Rational design of protein architectures not found in nature

Designed monomeric repeat architectures. Credit: L. Doyle et al. Nature.

Continuing our coverage of several major advances in de novo protein design recently reported by the research group of David A. Baker with a consideration of the second of the two research papers they published two months ago in Nature: “Rational design of alpha-helical tandem repeat proteins with closed architecture.” [abstract, full text PDF courtesy of the Baker lab], which concerns the rational design of a class of proteins that play important roles in binding macromolecules, as scaffolds, and as building blocks for assembling more complex materials. The University of Washington news release we cited last time continues to explain the significance of understanding and designing protein structures “Big moves in protein structure prediction and design“:

… The protein structure problem is figuring out how a protein’s chemical makeup predetermines its molecular structure, and in turn, its biological role. UW researchers have developed powerful algorithms to make unprecedented, accurate, blind predictions about the structure of large proteins of more than 200 amino acids in length. This has opened the door to predicting the structures for hundreds of thousands of recently discovered proteins in the ocean, soil, and gut microbiome.
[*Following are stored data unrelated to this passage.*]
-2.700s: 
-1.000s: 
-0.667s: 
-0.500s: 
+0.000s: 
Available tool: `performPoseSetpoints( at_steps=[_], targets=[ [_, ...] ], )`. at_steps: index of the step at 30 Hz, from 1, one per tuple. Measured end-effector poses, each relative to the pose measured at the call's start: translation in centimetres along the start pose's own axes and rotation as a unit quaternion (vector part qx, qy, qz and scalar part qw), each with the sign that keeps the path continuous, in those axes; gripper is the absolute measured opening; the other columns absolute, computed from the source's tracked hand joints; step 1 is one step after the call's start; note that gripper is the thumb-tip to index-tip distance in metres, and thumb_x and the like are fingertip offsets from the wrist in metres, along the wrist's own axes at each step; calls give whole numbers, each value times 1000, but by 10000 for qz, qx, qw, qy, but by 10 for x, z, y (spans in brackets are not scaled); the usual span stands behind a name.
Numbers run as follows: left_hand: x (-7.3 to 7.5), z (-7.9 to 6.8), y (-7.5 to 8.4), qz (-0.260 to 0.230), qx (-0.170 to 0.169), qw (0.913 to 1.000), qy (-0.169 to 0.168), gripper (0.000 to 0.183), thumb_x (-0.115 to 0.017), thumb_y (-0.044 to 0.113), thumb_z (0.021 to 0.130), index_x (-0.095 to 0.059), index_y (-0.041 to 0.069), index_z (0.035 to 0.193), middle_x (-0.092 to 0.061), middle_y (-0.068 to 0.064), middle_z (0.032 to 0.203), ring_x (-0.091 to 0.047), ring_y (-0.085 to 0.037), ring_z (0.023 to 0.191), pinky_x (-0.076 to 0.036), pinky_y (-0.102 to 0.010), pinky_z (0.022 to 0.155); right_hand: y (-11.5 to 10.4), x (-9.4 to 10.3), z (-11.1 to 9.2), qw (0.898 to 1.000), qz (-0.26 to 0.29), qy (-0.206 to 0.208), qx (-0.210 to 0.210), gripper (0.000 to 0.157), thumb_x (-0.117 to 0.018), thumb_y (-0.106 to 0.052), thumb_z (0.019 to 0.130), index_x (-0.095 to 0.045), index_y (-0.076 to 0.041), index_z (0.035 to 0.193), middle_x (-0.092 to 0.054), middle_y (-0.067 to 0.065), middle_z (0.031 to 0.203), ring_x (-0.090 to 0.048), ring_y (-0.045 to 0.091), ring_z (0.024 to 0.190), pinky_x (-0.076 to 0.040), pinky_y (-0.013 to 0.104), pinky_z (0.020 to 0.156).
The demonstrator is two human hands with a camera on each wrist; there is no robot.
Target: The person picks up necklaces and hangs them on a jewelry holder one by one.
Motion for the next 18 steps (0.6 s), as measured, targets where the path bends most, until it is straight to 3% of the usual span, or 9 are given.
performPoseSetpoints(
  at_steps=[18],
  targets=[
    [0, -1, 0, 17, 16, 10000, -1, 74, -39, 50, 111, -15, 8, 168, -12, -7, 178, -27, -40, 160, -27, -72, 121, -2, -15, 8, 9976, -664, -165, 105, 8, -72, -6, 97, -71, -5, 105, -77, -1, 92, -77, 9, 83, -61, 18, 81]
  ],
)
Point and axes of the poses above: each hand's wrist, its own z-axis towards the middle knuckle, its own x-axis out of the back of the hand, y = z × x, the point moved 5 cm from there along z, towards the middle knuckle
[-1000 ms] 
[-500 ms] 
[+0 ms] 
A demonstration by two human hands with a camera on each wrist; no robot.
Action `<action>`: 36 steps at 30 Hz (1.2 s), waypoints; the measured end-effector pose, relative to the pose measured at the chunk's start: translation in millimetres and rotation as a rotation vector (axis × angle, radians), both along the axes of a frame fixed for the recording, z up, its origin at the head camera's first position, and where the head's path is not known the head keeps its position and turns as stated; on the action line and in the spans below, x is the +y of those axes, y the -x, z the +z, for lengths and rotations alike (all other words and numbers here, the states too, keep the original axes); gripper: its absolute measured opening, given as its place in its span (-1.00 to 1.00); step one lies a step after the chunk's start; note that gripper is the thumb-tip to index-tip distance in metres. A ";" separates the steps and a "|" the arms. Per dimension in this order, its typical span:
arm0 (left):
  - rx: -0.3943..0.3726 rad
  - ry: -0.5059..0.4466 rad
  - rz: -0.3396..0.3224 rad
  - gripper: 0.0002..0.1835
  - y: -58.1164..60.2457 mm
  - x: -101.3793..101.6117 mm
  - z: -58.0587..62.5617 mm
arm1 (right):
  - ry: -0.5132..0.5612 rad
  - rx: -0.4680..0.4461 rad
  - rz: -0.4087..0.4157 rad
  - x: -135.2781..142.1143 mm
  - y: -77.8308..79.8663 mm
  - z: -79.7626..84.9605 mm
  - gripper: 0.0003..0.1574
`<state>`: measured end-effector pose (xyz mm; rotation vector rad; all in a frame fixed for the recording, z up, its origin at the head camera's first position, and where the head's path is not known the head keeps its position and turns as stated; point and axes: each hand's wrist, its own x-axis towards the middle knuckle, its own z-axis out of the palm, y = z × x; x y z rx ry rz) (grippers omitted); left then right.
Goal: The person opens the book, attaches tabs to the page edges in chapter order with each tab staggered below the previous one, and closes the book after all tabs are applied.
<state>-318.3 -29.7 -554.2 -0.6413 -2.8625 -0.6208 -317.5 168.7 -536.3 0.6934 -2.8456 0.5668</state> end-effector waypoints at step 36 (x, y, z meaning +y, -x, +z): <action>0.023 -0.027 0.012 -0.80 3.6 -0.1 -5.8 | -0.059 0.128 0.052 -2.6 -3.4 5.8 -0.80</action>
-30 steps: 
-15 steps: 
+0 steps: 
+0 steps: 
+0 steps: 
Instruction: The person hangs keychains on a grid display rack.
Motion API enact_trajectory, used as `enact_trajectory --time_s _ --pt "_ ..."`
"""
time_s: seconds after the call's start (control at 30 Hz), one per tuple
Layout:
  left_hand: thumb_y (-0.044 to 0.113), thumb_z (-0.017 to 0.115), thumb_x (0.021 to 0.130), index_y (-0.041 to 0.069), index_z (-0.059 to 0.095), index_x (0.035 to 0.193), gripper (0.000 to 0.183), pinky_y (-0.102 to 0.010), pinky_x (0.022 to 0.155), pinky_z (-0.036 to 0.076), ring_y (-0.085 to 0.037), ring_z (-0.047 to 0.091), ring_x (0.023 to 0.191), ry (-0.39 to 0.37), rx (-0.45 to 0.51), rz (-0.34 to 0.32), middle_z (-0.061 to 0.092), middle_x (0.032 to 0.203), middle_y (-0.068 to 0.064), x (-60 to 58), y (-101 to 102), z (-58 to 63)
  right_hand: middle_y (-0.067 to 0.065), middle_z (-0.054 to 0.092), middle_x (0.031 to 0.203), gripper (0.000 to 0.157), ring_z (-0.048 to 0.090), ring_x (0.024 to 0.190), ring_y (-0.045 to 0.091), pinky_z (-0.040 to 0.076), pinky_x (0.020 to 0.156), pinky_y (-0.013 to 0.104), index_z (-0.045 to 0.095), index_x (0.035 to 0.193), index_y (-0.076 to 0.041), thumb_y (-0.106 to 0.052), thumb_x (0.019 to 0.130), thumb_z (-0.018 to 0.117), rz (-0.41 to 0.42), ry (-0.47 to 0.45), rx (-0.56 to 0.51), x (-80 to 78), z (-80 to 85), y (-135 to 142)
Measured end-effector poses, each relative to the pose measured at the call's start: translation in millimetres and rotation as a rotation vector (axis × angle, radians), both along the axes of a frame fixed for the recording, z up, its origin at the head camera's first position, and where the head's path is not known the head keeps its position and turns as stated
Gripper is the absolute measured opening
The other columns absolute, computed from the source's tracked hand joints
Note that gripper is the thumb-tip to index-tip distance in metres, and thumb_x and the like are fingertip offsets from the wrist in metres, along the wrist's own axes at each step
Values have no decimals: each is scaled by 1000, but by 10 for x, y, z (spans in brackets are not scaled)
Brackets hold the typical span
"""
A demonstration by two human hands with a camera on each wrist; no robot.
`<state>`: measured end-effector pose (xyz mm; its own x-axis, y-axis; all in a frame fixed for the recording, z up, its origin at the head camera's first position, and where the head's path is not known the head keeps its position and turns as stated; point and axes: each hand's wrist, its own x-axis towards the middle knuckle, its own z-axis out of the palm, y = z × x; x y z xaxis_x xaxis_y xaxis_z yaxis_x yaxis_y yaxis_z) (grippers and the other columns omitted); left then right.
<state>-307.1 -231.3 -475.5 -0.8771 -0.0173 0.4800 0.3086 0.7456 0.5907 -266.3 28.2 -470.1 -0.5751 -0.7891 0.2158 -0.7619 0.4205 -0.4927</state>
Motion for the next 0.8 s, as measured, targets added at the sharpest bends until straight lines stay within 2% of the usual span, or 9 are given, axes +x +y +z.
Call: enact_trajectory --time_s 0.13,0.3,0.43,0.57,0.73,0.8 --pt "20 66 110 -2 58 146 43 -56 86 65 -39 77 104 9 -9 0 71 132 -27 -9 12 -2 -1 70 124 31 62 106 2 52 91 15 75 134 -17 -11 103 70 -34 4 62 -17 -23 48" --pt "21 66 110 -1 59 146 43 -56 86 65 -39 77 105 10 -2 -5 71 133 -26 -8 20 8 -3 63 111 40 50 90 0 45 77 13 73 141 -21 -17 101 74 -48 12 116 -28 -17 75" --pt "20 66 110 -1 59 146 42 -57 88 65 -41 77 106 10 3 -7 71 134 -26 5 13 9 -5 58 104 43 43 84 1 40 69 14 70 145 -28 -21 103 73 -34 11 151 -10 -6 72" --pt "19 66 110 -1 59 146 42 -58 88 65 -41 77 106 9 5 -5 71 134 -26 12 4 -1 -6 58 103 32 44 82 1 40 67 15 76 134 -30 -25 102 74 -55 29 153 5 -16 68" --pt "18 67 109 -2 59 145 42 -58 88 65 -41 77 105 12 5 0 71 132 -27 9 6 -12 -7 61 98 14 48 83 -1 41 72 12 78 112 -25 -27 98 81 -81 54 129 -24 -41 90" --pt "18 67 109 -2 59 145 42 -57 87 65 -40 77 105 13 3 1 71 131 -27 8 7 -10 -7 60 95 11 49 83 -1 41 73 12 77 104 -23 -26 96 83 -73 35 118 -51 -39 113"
Equally difficult is designing amino acid sequences that will fold into new protein structures.

Researchers have now shown the possibility of doing this with precision for protein folds inspired by naturally occurring proteins. More important, researchers can now devise amino acid sequences to fashion novel, previously unknown folds, far surpassing what is predicted to occur in the natural world.

The new proteins are designed with help from volunteers around the globe participating in the Rosetta@home distributed computing project. The custom-designed amino acid sequences are encoded in synthetic genes, the proteins are produced in the laboratory, and their structures are revealed through x-ray crystallography. The computer models in almost all cases match the experimentally determined crystal structures with near atomic level accuracy.

Researches have also reported new protein designs, all with near atomic level accuracy, for such shapes as barrels, sheets, rings and screws. This adds to previous achievements in designing protein cubes and spheres, and suggests the possibility of making a totally new class of protein materials.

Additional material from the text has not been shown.